# How to use SQL to query data in S3 Bucket with Amazon Athena and AWS SDK for .NET

This Project provides a sample implementation that will show how to leverage [Amazon Athena](https://aws.amazon.com/athena/) from .NET Core Application using [AWS SDK for .NET](https://docs.aws.amazon.com/sdk-for-net/v3/developer-guide/welcome.html) to run standard SQL to analyze a large amount of data in [Amazon S3](https://aws.amazon.com/s3/).
To showcase a more realistic use-case, it includes a WebApp UI developed using [ReactJs](https://reactjs.org/). this WebApp contains components to demonstrate fetching COVID-19 data from API Server that uses AWS SDK for .NET to connect to Amazon Athena and run SQL Standard query from datasets on Amazon S3 files from a Data Lake account.
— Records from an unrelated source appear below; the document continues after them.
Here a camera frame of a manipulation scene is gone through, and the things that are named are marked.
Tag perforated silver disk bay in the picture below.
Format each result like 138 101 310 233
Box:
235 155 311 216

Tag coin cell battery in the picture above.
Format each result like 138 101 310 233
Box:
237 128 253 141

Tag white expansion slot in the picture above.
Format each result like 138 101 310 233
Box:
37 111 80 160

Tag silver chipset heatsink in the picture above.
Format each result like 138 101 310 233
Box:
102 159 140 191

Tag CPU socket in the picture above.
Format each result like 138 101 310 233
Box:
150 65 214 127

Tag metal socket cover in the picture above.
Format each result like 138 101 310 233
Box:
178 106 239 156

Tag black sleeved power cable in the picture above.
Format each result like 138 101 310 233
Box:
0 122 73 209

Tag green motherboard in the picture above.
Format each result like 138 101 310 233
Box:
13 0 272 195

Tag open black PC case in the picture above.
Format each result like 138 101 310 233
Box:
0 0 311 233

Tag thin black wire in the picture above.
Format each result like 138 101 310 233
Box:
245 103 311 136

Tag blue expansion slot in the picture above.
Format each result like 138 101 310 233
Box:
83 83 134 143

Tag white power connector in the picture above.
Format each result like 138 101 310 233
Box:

This Data Lake account is the [aws-covid19-lake](https://registry.opendata.aws/aws-covid19-lake/) account, made available on [Registry of Open Data on AWS](https://registry.opendata.aws/)

Those ReatJs Components call .NET Core API that runs Amazon Athena Query, check the execution status, and list results. Each menu presents different views.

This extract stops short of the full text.